Reyes Magos de Oriente
Retrato del Rey Gaspar
Desde lo alto de su carroza abría los brazos tanto que parecía que le cupieran entre las manos todos los niños del mundo
Claro que los Reyes Magos existen: yo conocí a Gaspar. Vivía en San Sebastián y no parecía el típico rey mago; a primera vista era un tipo normal: ni muy alto, ni muy bajo, pálido, bigote pelirrojo, coronilla al aire y un poco de barriga que le fue apareciendo con los años.
No lo hubieran reconocido por la calle por nada del mundo. Paseaba por Donosti con su perro, compraba el periódico por la mañana, hablaba con las tenderas del mercado y cocinaba en la sociedad gastronómica como los demás hombres de allí.
Pero cada cinco de enero, el Rey Gaspar se transformaba para la cabalgata. Esa mañana se levantaba muy pronto y andaba por ahí dando vueltas a grandes zancadas. Iba de un lado a otro del pasillo con las manos detrás de la espalda, repasando entre murmullos la lista de los regalos que le había pedido cada niño, pues los conocía a todos. Almorzaba algo ligero, se vestía meticulosamente: capa de armiño, corona de oro incrustada con rubíes, esmeraldas y otras piedras preciosas, guantes blancos de seda, un anillo enorme, zapatos dorados de punta como de vizir y una peluca pelirroja. Una barba postiza completaba el uniforme que componía una máscara inversa, pues en rigor, aquel hombre solo adquiría su legítima identidad disfrazado.
Lo de la barba –rizada, brillante y dorada– era importante, pues le confería la imagen que los niños tenían de él y aunque le preocupaba que no se le notaran las gomas con las que la sujetaba pegada a la cara y siempre temía que se enganchara en el abrigo de algún pequeño al darle un beso, decía que tenía que llevarla puesta o los chavales no se creerían que él era quien realmente era.
Ya vestido, llegaba en barco a Donosti mecido por el mar de fondo de la Bahía en una de las barcazas azules que en verano llevan gente a la isla de Santa Clara. Le acompañaban Melchor y Baltasar y juraban que traían paz para la ciudad y montañas y trolebuses de regalos en unas cajas enormes que miraban los niños con los ojos como platos. Le gritaban «¡Gaspaaaaaar, Gaspaaaar!» arrastrando mucho las aes y el Rey desde lo alto de su carroza abría los brazos tanto que parecía que le cupieran entre las manos todos los niños del mundo.
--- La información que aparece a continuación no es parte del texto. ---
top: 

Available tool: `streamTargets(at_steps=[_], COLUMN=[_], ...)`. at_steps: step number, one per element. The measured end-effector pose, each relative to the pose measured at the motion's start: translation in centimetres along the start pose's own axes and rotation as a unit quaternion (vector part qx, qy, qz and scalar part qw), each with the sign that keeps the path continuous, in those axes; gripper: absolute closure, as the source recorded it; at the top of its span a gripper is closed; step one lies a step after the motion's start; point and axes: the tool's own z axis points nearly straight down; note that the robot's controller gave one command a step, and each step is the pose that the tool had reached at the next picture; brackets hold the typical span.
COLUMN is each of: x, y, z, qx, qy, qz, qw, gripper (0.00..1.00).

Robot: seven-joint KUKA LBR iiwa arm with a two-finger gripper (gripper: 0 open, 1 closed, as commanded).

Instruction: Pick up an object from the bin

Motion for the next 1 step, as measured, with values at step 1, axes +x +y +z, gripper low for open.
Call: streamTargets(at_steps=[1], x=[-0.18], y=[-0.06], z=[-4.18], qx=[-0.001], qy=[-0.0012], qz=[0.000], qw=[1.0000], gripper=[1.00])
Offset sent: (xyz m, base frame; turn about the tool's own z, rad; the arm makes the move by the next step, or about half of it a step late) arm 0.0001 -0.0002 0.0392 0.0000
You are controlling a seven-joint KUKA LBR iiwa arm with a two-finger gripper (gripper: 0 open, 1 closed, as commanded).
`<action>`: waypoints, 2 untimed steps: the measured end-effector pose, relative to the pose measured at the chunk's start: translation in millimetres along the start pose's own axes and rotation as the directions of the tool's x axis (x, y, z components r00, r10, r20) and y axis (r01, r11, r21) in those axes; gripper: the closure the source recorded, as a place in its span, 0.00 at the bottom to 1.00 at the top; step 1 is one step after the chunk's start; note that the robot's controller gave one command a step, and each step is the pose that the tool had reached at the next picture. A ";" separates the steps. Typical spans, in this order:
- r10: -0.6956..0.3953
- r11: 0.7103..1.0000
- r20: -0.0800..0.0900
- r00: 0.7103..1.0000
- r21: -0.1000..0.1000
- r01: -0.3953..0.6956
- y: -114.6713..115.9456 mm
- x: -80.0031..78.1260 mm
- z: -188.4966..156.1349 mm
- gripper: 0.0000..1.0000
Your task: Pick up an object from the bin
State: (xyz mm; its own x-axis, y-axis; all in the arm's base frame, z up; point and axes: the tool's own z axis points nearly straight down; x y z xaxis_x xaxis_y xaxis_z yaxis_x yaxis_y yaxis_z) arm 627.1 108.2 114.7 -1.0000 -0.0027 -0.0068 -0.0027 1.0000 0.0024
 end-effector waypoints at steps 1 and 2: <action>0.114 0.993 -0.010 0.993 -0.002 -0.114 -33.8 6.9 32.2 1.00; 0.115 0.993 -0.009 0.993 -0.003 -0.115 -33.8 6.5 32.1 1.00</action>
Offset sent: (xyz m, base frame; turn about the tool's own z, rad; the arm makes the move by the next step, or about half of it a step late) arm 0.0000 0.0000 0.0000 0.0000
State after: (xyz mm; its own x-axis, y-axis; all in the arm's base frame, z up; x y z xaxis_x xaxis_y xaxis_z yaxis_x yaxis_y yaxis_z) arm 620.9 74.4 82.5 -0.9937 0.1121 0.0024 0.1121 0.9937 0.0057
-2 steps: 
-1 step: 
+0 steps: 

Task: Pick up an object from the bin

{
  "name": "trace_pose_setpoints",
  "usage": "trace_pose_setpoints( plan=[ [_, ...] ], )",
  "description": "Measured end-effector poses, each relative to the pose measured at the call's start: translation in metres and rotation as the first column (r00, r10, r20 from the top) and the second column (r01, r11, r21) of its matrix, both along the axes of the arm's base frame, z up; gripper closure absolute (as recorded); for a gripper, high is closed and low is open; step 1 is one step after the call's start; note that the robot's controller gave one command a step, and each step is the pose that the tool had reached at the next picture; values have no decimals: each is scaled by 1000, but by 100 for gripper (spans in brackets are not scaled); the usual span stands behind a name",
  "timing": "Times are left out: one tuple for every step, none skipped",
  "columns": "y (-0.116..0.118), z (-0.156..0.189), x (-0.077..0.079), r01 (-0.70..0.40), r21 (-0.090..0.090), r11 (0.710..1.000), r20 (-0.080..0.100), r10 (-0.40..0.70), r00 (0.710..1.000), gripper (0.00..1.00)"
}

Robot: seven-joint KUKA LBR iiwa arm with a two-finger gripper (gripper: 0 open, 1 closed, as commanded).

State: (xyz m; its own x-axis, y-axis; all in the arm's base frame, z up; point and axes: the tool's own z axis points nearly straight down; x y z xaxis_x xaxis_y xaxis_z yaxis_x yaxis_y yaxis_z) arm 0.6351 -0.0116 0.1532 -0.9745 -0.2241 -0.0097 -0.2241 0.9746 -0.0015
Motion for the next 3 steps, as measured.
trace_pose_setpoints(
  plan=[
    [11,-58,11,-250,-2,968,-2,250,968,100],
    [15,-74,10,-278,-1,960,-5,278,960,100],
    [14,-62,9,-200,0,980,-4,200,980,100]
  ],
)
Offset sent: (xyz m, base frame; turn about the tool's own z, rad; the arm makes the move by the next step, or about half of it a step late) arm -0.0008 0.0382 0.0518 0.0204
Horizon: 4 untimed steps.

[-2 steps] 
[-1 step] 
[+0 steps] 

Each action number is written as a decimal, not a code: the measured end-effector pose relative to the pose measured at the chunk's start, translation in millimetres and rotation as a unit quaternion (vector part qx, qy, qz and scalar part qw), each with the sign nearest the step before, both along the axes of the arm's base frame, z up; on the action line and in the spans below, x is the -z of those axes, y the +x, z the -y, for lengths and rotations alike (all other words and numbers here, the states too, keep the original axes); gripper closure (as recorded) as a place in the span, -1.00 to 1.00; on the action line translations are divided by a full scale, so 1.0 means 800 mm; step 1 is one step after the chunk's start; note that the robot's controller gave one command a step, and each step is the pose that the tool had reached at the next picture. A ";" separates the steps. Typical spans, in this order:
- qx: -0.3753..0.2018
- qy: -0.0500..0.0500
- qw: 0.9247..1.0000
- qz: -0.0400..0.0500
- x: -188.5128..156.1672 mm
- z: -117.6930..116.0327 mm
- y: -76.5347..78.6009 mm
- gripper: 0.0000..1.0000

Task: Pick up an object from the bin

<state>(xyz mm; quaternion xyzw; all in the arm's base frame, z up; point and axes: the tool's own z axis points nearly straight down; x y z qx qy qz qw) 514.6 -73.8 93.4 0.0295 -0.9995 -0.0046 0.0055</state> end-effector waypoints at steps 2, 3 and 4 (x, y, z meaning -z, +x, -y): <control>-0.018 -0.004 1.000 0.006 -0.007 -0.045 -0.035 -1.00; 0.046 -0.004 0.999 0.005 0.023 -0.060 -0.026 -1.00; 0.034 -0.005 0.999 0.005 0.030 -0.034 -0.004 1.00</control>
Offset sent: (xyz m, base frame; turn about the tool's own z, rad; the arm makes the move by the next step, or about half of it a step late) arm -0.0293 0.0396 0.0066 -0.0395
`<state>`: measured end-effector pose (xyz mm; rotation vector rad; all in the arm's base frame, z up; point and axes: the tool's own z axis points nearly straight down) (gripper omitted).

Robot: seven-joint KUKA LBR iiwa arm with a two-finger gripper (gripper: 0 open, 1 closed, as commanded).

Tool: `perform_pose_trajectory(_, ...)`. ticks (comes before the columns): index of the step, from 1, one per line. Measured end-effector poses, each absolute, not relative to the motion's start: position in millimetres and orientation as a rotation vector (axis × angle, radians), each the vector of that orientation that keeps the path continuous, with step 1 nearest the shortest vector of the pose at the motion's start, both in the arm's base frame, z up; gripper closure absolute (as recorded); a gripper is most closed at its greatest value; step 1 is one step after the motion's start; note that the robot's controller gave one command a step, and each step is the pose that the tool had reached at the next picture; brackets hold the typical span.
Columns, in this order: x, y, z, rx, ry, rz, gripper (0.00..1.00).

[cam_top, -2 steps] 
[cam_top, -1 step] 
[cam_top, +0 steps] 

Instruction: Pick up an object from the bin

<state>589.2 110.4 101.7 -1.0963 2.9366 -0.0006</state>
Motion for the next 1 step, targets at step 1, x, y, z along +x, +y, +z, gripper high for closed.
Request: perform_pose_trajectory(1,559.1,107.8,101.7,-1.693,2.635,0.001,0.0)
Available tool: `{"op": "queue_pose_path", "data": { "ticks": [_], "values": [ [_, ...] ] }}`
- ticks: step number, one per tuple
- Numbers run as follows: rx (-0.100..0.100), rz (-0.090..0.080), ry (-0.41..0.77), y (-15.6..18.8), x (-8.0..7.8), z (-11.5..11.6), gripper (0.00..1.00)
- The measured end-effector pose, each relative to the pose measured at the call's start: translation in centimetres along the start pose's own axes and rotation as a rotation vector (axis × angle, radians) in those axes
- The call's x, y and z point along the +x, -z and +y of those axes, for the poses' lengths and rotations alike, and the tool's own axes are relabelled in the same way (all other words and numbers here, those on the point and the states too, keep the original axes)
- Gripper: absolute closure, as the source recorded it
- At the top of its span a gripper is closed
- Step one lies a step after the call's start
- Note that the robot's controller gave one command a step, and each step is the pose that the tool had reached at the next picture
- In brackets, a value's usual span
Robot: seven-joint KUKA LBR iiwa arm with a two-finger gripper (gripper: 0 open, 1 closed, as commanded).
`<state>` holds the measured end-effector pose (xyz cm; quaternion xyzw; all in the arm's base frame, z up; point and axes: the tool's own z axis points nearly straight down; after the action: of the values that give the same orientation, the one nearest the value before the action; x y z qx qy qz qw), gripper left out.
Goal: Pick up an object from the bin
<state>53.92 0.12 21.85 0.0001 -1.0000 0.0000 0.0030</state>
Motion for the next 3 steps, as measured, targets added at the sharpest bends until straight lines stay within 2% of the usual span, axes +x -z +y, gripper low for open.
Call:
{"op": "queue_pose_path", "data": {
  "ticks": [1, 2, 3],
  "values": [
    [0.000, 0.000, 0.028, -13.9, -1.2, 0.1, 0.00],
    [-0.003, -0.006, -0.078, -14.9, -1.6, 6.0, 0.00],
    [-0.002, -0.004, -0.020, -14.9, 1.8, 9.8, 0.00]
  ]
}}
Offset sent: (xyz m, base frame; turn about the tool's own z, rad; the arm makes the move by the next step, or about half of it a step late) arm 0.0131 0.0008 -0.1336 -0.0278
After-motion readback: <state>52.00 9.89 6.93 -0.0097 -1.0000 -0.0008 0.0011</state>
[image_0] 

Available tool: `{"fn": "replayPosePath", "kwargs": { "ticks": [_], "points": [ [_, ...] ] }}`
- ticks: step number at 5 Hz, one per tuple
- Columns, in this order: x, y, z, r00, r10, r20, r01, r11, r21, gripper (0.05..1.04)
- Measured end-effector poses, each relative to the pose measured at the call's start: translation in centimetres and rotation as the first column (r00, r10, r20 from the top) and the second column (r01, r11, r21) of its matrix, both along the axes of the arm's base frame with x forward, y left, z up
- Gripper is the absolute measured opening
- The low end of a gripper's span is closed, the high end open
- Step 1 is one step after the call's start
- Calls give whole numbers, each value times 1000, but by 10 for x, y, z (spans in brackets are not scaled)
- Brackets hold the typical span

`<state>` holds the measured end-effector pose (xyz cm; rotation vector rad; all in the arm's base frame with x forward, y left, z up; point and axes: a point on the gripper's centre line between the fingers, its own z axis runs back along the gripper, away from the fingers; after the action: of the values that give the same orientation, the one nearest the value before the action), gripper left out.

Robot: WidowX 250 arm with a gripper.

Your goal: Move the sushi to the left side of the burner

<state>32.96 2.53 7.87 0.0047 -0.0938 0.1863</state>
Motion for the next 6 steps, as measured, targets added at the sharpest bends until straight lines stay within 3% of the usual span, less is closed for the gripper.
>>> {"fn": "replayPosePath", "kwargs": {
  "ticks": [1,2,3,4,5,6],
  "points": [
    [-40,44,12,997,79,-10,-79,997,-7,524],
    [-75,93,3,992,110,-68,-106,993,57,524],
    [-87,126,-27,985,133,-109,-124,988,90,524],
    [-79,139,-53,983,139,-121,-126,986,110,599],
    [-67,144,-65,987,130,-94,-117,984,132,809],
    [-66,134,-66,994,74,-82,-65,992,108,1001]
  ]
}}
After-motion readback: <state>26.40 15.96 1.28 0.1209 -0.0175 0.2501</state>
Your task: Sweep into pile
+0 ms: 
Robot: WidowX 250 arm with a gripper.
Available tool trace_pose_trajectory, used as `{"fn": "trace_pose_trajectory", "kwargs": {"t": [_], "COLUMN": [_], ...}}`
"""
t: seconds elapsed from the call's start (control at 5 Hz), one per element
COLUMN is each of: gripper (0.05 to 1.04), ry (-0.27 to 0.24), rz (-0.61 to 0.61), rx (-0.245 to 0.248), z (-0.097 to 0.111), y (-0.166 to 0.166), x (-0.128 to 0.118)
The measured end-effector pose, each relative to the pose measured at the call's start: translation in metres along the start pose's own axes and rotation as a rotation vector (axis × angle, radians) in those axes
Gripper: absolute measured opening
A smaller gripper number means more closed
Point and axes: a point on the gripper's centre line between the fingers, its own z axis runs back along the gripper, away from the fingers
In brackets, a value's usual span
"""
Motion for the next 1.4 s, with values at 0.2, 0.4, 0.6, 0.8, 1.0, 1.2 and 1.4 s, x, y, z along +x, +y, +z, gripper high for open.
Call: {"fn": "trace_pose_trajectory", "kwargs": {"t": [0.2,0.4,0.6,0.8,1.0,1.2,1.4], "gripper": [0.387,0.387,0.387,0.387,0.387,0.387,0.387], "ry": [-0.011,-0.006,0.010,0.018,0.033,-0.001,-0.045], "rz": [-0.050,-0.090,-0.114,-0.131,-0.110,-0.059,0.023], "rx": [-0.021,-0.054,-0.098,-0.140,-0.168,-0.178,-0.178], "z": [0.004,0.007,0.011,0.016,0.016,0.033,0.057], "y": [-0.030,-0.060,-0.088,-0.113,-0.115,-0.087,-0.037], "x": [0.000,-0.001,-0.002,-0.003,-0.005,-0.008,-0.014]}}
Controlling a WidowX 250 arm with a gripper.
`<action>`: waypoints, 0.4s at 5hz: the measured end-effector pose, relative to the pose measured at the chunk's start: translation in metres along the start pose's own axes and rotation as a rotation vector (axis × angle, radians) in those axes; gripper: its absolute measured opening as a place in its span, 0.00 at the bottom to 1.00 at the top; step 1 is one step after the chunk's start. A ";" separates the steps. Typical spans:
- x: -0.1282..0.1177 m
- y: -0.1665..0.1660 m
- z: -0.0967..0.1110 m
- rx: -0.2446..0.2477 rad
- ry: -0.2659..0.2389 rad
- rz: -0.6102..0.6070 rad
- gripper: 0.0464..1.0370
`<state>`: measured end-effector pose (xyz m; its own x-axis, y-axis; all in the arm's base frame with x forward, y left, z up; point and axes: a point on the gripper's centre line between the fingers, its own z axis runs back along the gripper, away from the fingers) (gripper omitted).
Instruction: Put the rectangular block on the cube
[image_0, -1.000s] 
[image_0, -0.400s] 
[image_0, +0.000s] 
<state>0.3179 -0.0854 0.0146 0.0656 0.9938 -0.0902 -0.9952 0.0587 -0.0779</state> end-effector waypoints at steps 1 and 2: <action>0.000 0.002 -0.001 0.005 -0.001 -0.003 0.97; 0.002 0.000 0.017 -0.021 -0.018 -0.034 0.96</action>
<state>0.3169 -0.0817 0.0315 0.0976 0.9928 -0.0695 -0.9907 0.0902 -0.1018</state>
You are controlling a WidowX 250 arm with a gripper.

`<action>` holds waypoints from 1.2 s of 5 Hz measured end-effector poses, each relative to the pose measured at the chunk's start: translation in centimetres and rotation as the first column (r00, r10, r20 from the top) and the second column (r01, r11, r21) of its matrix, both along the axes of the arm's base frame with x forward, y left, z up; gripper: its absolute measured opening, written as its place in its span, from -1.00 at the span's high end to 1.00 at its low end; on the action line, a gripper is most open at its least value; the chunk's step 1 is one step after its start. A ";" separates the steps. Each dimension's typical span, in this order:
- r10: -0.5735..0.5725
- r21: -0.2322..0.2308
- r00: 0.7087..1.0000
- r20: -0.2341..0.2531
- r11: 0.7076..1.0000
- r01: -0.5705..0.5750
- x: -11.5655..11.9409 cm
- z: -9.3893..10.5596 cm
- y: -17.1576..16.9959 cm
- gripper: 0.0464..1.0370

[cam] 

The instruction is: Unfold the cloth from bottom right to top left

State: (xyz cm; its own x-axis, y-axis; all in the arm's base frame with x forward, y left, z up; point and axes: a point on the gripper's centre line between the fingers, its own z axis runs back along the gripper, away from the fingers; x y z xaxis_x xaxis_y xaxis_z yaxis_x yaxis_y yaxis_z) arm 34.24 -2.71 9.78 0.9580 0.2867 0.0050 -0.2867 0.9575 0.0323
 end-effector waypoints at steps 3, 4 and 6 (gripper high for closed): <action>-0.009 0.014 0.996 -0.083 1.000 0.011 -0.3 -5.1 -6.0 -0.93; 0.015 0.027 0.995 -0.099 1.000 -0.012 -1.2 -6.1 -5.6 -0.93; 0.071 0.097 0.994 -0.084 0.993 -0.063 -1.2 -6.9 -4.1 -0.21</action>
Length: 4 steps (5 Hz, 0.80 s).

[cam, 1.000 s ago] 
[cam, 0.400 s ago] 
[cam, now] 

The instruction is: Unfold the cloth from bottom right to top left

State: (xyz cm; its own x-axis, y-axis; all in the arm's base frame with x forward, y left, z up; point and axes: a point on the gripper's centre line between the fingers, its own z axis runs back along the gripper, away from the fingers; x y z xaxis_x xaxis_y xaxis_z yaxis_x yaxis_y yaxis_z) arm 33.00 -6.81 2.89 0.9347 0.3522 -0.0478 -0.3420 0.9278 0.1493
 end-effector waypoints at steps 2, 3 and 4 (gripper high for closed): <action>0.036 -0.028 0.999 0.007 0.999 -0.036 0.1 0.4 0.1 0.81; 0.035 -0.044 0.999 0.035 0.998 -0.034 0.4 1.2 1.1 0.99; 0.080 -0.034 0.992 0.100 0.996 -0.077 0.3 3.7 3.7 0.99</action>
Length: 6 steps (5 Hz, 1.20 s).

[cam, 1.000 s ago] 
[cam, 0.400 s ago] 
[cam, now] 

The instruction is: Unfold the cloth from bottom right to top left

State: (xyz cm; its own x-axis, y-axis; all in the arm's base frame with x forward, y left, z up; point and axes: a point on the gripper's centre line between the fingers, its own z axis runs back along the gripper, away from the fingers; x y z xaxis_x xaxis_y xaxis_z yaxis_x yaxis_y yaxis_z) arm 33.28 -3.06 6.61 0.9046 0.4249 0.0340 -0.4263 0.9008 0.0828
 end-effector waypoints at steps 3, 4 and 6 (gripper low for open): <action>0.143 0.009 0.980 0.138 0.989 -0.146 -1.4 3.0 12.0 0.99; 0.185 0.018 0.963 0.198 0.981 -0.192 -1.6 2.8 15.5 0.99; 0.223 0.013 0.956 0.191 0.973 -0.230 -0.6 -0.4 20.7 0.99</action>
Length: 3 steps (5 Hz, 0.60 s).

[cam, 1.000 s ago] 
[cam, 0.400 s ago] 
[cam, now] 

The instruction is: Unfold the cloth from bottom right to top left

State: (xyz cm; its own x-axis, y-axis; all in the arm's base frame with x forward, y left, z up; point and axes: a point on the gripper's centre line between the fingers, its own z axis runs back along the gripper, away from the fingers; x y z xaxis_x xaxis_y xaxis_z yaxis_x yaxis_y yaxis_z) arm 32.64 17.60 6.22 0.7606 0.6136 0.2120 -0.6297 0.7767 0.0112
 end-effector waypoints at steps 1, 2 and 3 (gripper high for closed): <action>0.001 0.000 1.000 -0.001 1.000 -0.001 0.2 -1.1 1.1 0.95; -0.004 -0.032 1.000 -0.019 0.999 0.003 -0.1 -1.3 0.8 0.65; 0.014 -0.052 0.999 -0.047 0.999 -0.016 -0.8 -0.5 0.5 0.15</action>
Le daban las mil de la mañana, bebiéndose todo el coñac que le habían dejado los niños y entregando regalos por todo el mundo en una tarea del todo milagrosa. Llegaba a casa satisfecho aunque agotado, la corona ladeada, la barba manchada de los mocos de los niños que le daban besos algunos hasta llorando de los nervios de verle. Aunque fuera tarde, guardaba un rato para releer las cartas de los niños, y se reía a carcajadas con aquel que le había pedido ochocientos mil juguetes, y se le caía un lagrimón con otra que ese año solo quería un trabajo fijo para papá, un trabajo que por supuesto él le traía.
Después, Gaspar se quitaba los armiños y guardaba la barba y la corona bien escondidas en un altillo. Al día siguiente, recuperaba su aspecto y aunque salía su foto en la portada del periódico, nadie le reconocía. Gaspar disimulaba muy bien haciéndose pasar por mi padre.
Un día, hace muchos años, se tuvo que ir a a cumplir otras tareas celestiales y desde entonces vive en un palacio de Oriente del que solo regresa la noche de Reyes. Ya no soy un niño, pero cada año sigo esperando ansioso su llegada. Cuando se fue, llegamos al acuerdo de que, en el momento en el que él entra en casa, tenemos que estar todos dormidos, así que lo veo en sueños, que es como lo recuerdo ahora.